Source data:

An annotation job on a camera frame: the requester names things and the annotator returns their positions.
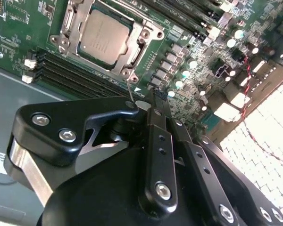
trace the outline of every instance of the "red and black wires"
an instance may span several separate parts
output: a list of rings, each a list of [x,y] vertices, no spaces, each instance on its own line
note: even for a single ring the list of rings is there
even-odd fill
[[[250,138],[254,141],[254,143],[266,154],[268,154],[269,156],[272,156],[274,157],[275,159],[281,161],[283,163],[283,160],[280,159],[278,156],[276,156],[274,153],[271,153],[267,150],[264,149],[264,147],[262,147],[258,141],[255,139],[255,137],[253,136],[253,134],[251,133],[251,131],[249,130],[247,124],[246,124],[246,110],[247,110],[247,96],[248,96],[248,93],[250,91],[250,80],[252,78],[251,76],[251,66],[249,64],[249,59],[246,58],[245,61],[244,61],[244,64],[246,65],[246,68],[247,68],[247,84],[246,84],[246,89],[244,91],[244,95],[245,95],[245,99],[244,99],[244,106],[243,106],[243,109],[242,109],[242,122],[246,128],[246,131],[248,133],[248,135],[250,136]]]

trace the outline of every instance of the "cable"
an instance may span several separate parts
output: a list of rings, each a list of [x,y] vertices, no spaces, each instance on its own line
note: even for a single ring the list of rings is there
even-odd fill
[[[129,84],[129,79],[127,79],[127,87],[128,87],[128,91],[129,91],[129,94],[130,94],[130,98],[131,98],[132,102],[134,103],[131,87],[130,87],[130,84]]]
[[[244,91],[244,95],[245,95],[245,98],[244,98],[244,106],[243,106],[243,109],[242,109],[242,122],[246,128],[246,131],[247,133],[249,134],[250,138],[254,141],[254,143],[264,152],[264,153],[267,153],[269,156],[271,157],[274,157],[275,159],[277,159],[278,161],[281,161],[283,163],[283,160],[280,159],[278,156],[276,156],[275,154],[273,153],[270,153],[269,151],[265,150],[264,147],[262,147],[258,141],[256,140],[256,138],[253,136],[253,134],[251,133],[251,131],[249,130],[247,124],[246,124],[246,109],[247,109],[247,95],[250,91],[250,80],[251,80],[251,66],[249,64],[249,59],[248,58],[245,58],[245,61],[244,61],[245,65],[246,65],[246,68],[247,68],[247,86],[246,86],[246,89]]]

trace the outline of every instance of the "metal lever arm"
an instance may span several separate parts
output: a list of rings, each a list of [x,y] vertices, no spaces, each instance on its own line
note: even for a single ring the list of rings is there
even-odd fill
[[[203,148],[215,169],[223,169],[215,170],[217,177],[247,225],[283,226],[283,214],[280,210],[224,156],[213,142],[206,136],[196,138],[194,142]]]
[[[185,126],[176,119],[170,120],[174,136],[176,158],[183,158],[195,187],[204,218],[209,226],[238,226],[239,221],[221,187],[208,158],[200,146],[192,143]]]

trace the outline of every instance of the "cpu socket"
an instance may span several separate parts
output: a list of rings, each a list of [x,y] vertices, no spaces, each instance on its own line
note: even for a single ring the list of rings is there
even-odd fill
[[[119,81],[137,83],[134,71],[149,44],[164,37],[162,26],[129,4],[73,0],[68,1],[60,34],[50,41],[67,57]]]

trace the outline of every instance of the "motherboard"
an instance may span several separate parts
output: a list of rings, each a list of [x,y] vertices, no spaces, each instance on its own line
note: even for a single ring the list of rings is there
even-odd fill
[[[283,0],[0,0],[0,68],[69,99],[154,88],[188,127],[234,121],[244,63],[255,74],[275,54],[282,19]]]

Problem requirements: Keep only those lines of the records that hold "outline", and return them.

Reply to the task:
trace the outline of every instance of the "red and black wires"
trace the outline of every instance of the "cable"
trace the outline of every instance of the "metal lever arm"
trace the outline of every instance of the "cpu socket"
trace the outline of every instance of the "motherboard"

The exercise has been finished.